The Parker Regional Chamber of Commerce & Tourism calendar listed the Parker Elks Host Youth Day Scholarship Awards & Luncheon for Thursday, May 7, 2026. Parker High School said its seniors would take part in Senior Youth Day that morning, calling it an event that has continued for more than 60 years.

The day carried real weight in La Paz County, where a relatively small population is spread across a wide stretch of desert and river communities. The county had 16,557 residents in the 2020 Census, and U.S. Census Bureau profile data put its land area at 4,496.6 square miles. In a county that size, school and civic institutions often serve as the main place where young people are publicly recognized and connected to support.

Parker High School thanked the Town of Parker, the Colorado River Indian Tribes, La Paz County and local businesses for helping host students during Senior Youth Day. That network matters for families facing the rising costs of college, trade school and other postsecondary training, especially when students must look beyond Parker for many of the opportunities available in larger towns.

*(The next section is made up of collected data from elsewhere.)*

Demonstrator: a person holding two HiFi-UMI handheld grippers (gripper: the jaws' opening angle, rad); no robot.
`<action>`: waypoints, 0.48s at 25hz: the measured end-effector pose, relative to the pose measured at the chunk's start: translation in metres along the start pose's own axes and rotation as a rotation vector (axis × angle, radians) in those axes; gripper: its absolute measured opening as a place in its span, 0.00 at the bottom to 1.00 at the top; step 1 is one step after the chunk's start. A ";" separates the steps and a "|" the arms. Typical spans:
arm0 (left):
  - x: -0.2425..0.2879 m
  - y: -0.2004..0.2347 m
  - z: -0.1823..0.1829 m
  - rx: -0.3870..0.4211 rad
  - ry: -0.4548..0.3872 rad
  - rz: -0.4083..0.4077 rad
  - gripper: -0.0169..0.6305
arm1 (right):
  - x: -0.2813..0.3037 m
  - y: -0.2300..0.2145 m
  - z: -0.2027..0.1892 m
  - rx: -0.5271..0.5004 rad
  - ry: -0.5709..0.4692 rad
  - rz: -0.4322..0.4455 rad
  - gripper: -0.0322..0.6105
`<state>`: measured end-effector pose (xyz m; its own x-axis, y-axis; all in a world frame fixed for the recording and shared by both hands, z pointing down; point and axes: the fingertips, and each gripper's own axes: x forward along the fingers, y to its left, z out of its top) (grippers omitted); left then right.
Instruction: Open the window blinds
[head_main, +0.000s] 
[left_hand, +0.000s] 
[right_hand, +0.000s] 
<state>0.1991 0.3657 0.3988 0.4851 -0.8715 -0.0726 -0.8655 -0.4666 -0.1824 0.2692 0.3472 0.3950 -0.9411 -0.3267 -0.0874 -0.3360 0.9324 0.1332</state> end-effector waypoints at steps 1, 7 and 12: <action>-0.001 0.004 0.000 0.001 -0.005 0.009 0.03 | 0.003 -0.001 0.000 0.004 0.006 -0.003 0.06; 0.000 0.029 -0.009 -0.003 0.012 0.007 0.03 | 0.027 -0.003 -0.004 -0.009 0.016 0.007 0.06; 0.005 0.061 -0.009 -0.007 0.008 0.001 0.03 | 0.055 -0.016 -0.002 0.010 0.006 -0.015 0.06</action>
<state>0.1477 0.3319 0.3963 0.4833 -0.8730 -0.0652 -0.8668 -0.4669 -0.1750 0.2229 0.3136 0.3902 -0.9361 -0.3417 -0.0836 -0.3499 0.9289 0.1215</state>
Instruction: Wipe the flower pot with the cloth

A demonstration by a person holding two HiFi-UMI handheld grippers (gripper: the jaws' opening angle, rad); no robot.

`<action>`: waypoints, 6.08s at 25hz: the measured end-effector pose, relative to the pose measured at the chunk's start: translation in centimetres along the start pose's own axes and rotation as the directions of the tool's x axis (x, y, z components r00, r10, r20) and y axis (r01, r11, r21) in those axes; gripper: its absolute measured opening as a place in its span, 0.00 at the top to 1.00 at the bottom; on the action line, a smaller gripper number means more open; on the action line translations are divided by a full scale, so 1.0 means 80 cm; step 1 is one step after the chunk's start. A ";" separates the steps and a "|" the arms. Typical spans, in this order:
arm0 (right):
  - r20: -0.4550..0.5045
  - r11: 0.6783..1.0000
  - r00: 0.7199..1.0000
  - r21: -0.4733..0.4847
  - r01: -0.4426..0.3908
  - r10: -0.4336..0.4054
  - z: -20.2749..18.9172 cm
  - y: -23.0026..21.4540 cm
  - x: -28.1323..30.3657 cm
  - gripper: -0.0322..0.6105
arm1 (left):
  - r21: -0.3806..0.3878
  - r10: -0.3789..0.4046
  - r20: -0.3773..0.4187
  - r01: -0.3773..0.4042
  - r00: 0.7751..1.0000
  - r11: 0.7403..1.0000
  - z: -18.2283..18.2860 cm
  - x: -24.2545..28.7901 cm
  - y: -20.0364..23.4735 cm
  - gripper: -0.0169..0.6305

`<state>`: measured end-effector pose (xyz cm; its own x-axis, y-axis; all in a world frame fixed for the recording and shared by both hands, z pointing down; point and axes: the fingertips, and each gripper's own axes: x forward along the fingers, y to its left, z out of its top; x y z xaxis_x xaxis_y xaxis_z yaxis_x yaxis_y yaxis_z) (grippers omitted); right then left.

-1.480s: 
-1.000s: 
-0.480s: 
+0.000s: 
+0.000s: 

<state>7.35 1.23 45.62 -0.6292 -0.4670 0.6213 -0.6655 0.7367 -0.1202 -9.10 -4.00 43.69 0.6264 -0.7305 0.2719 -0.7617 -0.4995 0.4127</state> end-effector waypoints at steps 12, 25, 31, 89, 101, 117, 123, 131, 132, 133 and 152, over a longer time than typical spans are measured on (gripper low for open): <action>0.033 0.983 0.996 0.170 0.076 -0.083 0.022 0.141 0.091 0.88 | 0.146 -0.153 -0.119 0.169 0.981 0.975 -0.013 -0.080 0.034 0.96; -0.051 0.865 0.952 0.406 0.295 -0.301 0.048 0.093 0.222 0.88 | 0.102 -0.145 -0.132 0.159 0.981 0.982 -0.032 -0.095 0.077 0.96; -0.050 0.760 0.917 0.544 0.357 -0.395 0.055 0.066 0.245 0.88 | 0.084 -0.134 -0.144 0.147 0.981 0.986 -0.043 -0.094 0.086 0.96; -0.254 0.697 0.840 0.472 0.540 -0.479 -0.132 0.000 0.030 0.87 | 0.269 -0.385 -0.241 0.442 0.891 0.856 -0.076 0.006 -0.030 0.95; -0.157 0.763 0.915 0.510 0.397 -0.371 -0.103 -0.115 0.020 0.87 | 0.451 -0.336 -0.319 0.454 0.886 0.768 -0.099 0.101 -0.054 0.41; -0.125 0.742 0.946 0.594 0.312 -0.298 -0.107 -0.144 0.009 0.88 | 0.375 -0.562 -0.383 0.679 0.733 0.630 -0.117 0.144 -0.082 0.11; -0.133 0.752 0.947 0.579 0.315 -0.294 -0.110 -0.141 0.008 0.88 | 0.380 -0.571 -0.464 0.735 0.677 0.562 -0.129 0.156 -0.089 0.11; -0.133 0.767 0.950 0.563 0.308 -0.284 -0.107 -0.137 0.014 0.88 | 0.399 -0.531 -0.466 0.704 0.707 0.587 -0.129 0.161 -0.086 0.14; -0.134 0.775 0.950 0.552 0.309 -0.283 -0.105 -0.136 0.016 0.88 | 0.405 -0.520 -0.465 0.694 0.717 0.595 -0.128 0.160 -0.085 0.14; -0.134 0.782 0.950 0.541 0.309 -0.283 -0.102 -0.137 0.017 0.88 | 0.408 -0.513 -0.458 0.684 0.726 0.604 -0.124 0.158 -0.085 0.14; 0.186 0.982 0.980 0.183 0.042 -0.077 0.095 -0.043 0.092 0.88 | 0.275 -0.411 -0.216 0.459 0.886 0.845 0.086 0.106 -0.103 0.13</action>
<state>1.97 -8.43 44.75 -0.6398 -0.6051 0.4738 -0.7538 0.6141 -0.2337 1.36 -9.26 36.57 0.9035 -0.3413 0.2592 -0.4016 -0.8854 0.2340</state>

The Parker Elks Lodge says the Elks organization spends more than $80 million every year on benevolent, educational and patriotic community-minded programs, including sponsorship of Elks National Foundation scholarships. The luncheon put that broader mission into a local setting, turning a national service model into direct support for Parker-area students.

The event also fit into a larger tradition of scholarship help in town. The Parker Rotary Club, which says it was officially inaugurated on April 22, 1957, says it has provided hundreds of students with academic and vocational scholarships. Together, those service clubs form a steady civic pipeline for Parker students trying to bridge the gap between high school and whatever comes next.

For families in La Paz County, the payoff is immediate: public recognition for students, and scholarship support that can make college or training feel possible instead of out of reach. In Parker, that kind of help still comes from the people and organizations that know the town best.